According to the report:

“Key strategies for improving coexistence were the following: exclude wildlife from developed areas; improve habitat security in wildlife corridors; reduce human-caused mortality; remove natural and unnatural attractants in developed areas; enhance habitat away from developed areas; increase capacity for enforcement; improve interagency collaboration; and improve communications. Implementation of the recommendations will require additional resources and public consultation.”

The reports priorities were the following:

  • “Reducing negative interactions between people and wildlife, particularly in developed areas
  • Restoring or maintaining habitat effectiveness for wildlife in the Bow Valley
  • Supporting safe, responsible recreation, active lifestyles, and enjoyment of the natural environment by residents and visitors in the Bow Valley, and
  • Public transparency in decision making and policy approaches. “

What was unique about this process is that it included representatives from all levels of government, federal, provincial, and municipal, along with subject matter experts to make sure they had the right expertise of help inform the process.

It recognized that the Bow River Valley has been suffering a death by a thousand cuts. Without integrated decision making and land management policies, decisions have been made in vacuums and often to the detriment of functional wildlife corridors.

It has long been known that the majority of our animals prefer the low valley bottom habitat referred to as the Montane Ecoregion.
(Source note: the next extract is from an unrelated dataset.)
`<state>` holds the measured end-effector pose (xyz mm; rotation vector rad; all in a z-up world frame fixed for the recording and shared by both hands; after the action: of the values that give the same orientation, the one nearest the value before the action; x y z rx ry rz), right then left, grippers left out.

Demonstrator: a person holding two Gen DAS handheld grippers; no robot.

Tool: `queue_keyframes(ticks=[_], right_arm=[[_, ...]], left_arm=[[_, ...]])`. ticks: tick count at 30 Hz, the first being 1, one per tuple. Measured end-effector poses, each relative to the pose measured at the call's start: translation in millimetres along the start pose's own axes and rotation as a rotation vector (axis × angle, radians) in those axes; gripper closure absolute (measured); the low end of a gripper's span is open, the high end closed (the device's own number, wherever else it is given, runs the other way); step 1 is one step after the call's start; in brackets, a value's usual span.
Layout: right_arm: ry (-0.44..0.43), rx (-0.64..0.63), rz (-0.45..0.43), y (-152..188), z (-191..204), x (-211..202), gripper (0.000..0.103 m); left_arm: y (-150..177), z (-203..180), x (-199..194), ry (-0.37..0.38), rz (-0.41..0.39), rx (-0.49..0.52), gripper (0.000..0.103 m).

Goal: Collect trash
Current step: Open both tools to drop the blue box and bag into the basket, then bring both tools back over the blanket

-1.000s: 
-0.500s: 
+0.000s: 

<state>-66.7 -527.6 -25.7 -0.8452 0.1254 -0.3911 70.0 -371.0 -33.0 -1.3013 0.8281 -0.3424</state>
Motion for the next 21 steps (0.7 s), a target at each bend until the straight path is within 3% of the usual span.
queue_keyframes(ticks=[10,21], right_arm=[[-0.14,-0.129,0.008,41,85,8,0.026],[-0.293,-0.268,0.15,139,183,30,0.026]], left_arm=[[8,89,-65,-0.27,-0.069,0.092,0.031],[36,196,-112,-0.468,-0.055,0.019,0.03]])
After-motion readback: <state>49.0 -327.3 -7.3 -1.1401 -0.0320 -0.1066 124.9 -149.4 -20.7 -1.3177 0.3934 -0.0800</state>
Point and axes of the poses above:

These lowlands are critical to many animals not just for mule deer and elk, but also carnivores like black and grizzly bears, wolves, cougars, lynx, and weasels.

Over the years, the best land has been taken over for development and the share of the pie available for wildlife to move through, and to utilize the habitat patches the valley offers, has been gradually eroded.

This has been complicated by blatant violations of legal wildlife closures and government inability to enforce their own rules.

Since 1986, the population of Canmore has more than tripled from 4,186 residents to a staggering 13,992 according to the 2016 census.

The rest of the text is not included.